Faute de monétisation directe satisfaisante via les plateformes, les partenariats de marque deviennent la principale source de revenus pour les créateurs africains. Or, selon certaines estimations, moins de 15 % d’entre eux décrochent chaque année un contrat de sponsoring, révélant à la fois la faiblesse des marchés publicitaires locaux et la vive concurrence autour des partenariats les plus rémunérateurs.
Dans les économies occidentales, les revenus tirés de contrats de marque et des plateformes sont souvent complémentaires et plus structurés, grâce à des agences, des réseaux d’influence et des standards de rémunération plus établis. La monétisation des influenceurs africains souffre de ce que certains observateurs qualifient de « double peine » : un potentiel d’audience exponentiel mal converti en revenus, et un manque d’opportunités structurelles pour capter la valeur créée.

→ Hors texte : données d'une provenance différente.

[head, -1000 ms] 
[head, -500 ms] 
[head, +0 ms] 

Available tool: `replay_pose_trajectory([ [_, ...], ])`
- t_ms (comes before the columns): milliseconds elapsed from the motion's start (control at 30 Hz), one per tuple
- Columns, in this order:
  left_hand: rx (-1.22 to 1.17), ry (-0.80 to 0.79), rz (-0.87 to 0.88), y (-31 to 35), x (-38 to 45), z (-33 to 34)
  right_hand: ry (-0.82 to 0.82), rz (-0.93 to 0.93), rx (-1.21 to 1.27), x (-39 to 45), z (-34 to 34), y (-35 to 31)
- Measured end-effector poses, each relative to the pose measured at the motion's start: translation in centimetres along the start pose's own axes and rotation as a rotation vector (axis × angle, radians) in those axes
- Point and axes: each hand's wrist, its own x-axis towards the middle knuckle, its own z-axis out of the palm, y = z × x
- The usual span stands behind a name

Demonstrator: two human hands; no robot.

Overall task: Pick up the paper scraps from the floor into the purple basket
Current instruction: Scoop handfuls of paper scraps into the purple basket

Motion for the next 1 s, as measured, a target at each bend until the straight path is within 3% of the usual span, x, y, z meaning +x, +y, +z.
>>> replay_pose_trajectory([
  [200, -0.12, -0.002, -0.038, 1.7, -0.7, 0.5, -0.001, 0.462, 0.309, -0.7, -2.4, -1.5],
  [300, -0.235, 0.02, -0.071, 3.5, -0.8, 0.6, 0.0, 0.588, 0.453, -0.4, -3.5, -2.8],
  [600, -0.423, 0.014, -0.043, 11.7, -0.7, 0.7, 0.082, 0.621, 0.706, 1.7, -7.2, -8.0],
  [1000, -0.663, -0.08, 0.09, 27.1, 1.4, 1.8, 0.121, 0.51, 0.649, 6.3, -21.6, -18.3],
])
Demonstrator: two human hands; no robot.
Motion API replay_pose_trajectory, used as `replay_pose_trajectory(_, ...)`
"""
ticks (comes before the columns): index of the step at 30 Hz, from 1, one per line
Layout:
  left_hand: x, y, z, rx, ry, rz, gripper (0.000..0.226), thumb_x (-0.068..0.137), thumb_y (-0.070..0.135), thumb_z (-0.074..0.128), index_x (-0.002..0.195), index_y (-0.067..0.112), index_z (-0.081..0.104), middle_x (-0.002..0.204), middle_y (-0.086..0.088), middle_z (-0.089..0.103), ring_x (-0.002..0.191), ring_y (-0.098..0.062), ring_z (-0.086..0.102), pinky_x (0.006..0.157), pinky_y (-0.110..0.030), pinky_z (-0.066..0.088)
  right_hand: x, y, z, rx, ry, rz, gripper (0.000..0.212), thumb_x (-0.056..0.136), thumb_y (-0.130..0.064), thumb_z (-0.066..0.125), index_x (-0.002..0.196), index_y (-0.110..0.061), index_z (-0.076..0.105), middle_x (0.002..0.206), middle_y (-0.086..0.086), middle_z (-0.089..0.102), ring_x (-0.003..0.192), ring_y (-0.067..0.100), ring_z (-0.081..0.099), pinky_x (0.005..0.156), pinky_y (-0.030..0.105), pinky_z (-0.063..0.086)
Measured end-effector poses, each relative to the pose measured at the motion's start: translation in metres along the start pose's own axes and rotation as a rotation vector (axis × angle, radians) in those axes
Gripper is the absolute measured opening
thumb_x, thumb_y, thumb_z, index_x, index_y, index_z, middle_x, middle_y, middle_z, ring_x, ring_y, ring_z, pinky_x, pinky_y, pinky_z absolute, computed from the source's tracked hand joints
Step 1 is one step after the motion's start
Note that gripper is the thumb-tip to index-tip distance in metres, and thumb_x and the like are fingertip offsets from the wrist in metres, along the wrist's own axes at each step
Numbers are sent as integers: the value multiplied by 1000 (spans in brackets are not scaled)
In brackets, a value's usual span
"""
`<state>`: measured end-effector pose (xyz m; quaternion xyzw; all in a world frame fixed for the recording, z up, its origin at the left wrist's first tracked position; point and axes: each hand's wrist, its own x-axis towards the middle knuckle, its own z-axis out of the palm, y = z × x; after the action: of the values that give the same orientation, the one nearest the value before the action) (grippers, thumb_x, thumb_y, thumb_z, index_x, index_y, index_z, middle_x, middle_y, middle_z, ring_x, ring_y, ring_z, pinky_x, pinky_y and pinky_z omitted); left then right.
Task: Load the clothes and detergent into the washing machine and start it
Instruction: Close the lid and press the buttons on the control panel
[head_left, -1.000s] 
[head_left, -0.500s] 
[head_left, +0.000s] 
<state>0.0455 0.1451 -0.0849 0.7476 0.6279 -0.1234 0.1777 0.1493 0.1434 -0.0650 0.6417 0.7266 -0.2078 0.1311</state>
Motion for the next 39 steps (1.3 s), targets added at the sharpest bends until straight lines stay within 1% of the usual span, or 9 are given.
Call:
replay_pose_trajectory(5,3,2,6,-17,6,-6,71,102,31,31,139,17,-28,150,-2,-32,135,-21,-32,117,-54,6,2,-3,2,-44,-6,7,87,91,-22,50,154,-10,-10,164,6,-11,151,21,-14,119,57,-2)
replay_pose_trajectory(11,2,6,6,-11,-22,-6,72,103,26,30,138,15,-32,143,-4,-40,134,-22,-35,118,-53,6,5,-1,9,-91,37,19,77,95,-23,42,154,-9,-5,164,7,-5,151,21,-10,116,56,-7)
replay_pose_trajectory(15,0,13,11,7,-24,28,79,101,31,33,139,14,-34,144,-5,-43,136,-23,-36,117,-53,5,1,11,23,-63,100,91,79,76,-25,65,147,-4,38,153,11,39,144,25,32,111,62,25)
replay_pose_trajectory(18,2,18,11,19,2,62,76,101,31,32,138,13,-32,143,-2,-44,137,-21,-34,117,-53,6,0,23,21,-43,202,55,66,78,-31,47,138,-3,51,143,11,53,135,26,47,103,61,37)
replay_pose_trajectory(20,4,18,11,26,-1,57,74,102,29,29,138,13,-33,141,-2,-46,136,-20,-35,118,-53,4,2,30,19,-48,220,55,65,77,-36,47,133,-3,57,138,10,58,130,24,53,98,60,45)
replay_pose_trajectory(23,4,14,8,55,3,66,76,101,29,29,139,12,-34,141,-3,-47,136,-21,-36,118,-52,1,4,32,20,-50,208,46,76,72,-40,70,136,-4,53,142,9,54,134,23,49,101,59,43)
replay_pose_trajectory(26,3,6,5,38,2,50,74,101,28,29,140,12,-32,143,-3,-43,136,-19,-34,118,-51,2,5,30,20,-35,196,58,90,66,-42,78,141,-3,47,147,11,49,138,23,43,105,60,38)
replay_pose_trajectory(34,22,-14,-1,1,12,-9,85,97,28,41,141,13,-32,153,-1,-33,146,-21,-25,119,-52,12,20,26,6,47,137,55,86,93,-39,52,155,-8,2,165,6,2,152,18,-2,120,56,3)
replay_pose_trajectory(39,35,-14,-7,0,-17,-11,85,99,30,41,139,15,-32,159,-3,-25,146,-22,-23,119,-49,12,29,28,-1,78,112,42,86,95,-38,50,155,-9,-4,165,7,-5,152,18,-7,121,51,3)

Si l’Afrique se positionne comme un réservoir de talents capables d’atteindre des audiences globales, la monétisation de cette créativité numérique reste sous-exploitée à ce jour, faute d’un cadre technique, financier et réglementaire à la hauteur. Combler ce retard représente l’un des leviers les plus prometteurs pour créer de la valeur et capter une part des économies créatives mondiales en pleine expansion.
1. Marketing personnel, personal branding ou marketing de soi-même.